> [Exercise directions]:
Would you return exactly the lines below from the line with "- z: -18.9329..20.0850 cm" through the line with "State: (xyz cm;", both included, and nothing else, leaving out the pictures?

> [Data provided]:

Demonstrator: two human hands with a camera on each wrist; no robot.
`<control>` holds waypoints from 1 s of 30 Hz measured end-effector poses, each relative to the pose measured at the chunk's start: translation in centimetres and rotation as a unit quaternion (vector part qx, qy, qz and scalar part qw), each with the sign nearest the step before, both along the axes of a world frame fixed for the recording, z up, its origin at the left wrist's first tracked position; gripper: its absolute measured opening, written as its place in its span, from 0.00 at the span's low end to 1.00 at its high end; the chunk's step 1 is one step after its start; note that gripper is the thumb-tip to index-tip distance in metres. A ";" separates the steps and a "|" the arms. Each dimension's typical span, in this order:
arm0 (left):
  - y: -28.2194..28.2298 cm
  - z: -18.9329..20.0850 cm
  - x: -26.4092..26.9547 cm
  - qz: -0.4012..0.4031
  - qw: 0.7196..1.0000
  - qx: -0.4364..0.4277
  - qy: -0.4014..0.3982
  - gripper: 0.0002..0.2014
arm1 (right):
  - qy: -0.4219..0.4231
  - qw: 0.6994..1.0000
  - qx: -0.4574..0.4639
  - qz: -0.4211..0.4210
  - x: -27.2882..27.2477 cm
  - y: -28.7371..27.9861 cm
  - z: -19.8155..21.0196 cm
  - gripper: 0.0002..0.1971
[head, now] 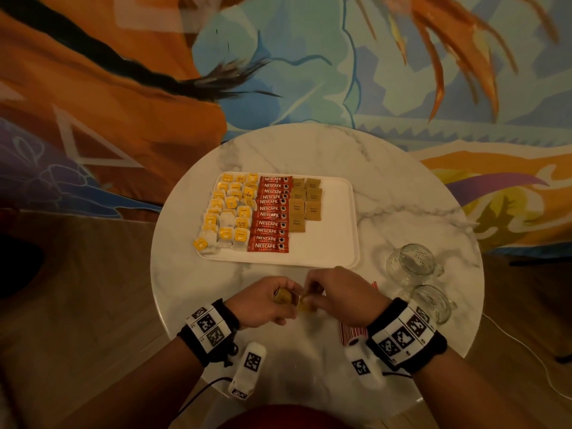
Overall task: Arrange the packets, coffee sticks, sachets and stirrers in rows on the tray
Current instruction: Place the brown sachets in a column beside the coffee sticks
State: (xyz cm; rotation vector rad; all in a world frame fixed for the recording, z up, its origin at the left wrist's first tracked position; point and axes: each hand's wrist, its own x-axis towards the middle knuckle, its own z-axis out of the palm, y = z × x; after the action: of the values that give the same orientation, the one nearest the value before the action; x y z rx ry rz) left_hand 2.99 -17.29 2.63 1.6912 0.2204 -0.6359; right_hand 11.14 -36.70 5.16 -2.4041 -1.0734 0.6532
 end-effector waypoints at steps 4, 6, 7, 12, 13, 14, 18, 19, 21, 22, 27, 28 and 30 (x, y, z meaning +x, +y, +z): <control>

> [Completed task]:
  - z: -18.9329..20.0850 cm
  - x: -26.4092..26.9547 cm
  - qz: -0.4012..0.4031
  - qw: 0.7196..1.0000
  - qx: -0.4364..0.4277
  - qy: -0.4014..0.3982
  - gripper: 0.0002..0.2014
arm1 (right):
  - qy: -0.4219..0.4231
  - qw: 0.6994..1.0000
  - qx: -0.4574..0.4639
  - qz: -0.4211..0.4210
  - x: -27.2882..27.2477 cm
  - y: -28.7371..27.9861 cm
  - z: -19.8155..21.0196 cm
  - gripper: 0.0002..0.1971
[head, now] 
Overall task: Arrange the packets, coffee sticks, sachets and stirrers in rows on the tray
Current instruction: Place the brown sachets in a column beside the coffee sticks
State: (xyz cm; rotation vector rad; all in a world frame fixed for the recording, z up, its origin at the left wrist's first tracked position; point and axes: each hand's wrist, its own x-axis towards the middle knuckle, its own z-axis out of the palm, y = z × x; after the action: of the values that give the same orientation, the one nearest the value before the action; x y z rx ry rz) left_hand 2.99 -17.29 2.63 1.6912 0.2204 -0.6359; right_hand 11.14 -36.70 5.16 -2.4041 -1.0734 0.6532

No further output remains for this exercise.